**Activity:**
How many lines below include the word "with"? State that number and nothing else.

**Stored data:**
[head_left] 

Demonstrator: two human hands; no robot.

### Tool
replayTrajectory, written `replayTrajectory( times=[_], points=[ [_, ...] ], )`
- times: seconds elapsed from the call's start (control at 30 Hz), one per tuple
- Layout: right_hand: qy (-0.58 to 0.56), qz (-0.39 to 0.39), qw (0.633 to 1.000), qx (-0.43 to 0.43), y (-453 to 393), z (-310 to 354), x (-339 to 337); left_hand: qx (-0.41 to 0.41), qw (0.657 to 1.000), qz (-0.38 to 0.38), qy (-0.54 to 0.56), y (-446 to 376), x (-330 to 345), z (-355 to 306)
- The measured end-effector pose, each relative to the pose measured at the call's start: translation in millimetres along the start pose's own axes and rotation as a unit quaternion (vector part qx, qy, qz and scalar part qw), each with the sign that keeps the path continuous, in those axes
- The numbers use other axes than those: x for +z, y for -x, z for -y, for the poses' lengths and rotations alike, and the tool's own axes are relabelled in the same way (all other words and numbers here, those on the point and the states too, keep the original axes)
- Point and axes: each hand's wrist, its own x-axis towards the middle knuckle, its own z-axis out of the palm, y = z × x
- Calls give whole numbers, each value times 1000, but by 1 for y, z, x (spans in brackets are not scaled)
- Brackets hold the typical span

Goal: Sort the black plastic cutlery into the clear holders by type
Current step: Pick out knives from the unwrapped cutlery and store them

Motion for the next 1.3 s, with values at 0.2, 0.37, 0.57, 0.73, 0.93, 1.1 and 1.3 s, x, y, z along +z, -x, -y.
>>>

**Solution:**
2